搬家后,严睢给小严依报了离家更近的一个幼儿园,也是国际双语幼儿园,学费贵了30%。严睢对小严依的幼儿园很上心,再忙也要亲自去视察,对外教的筛选尤其严格。他没少跟俞倾吐槽,现在的幼儿园,一个个号称外教全英文教学,那些个外教里什么歪瓜裂枣都有,比如他上回当面聊过的一个巴基斯坦籍外教,英语比他还散装,口音歪到爪哇国,语法一塌糊涂,严睢强忍着没问:您是哪来的自信来中国教英语?
俞倾笑得直抖肩膀。
严母自摔过那一回后,身体大不如前。俞倾只要下午有空就亲自去接小严依,实在安排不过来才让严母去接。一直到小严依幼儿园毕业,严睢接她的次数总计不超过五回。
半夜,俞倾也开始自觉地跟严睢实行“轮班制”,轮着去哄隔三岔五搞事情的小丫头。有时严睢工作实在太忙,俞倾索性就把自己的手机铃声调成震动,让严母别敲门了,直接给他打电话。

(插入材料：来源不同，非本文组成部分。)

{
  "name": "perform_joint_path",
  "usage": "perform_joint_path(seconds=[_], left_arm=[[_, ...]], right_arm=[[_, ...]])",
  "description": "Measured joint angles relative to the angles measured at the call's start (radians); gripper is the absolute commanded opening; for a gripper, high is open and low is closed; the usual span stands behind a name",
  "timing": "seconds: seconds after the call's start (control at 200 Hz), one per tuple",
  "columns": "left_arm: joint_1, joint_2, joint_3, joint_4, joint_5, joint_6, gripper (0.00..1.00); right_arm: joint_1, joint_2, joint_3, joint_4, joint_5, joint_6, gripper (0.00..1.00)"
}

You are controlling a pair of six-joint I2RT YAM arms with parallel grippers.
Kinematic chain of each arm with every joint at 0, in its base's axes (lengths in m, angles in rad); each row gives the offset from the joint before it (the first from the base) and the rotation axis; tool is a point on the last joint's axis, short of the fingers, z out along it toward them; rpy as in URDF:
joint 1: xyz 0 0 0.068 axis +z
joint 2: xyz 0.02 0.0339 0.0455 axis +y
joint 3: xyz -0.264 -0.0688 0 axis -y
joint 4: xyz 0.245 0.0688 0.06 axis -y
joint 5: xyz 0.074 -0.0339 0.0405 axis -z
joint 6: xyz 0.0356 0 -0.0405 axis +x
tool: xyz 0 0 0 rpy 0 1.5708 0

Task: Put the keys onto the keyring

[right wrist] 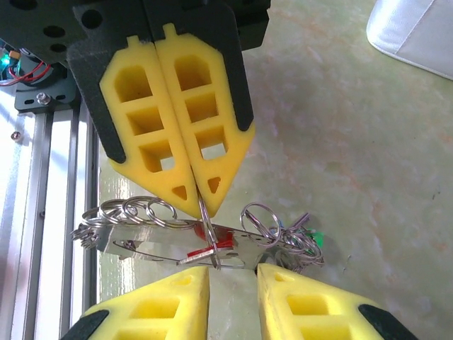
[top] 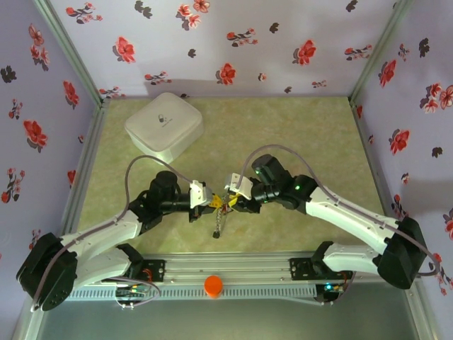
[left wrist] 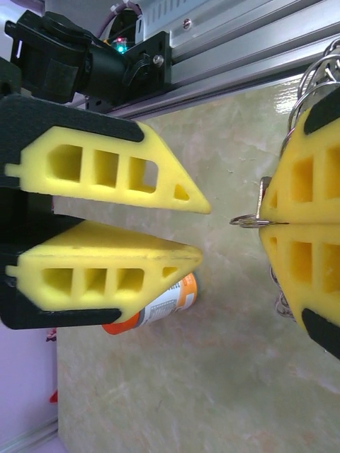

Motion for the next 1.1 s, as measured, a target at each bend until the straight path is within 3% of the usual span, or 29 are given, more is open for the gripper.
perform_joint_path(seconds=[0.15,0.48,0.96,1.1], left_arm=[[0.0,-0.008,-0.002,0.021,0.0,-0.001,0.0],[0.0,-0.021,-0.012,0.034,-0.011,-0.012,0.0],[0.0,-0.022,-0.019,0.039,-0.017,-0.024,0.0],[0.0,-0.029,-0.019,0.047,-0.018,-0.026,0.0]], right_arm=[[0.0,0.013,-0.001,0.026,-0.02,0.012,0.2],[0.0,0.033,-0.001,0.031,-0.035,0.01,0.02],[0.0,0.079,-0.001,0.04,-0.04,0.012,0.05],[0.0,0.076,-0.005,0.056,-0.042,0.024,0.15]])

俞倾原本一直是关机睡觉的,毕竟他这工作,正经人都不会大半夜地找他。
俞倾觉得这些都是小事。
俞倾全面入驻这个家不到半年,严睢就不知不觉地发现,小严依对俞倾竟比对他这个亲爹还黏。
严睢一时有点失落,随后而来的是幸福的欣慰。想想也实在无可厚非,俞倾对小严依的好他感受得到,而且他知道那不是为了他,俞倾是真心喜欢小丫头。
小孩子就是这么简单,谁对她好,她就喜欢谁。
两人同居后一起迎来的第一个春节,俞倾斟酌了很久,才犹豫着对严睢开口:“今年春节,我想回一趟家。”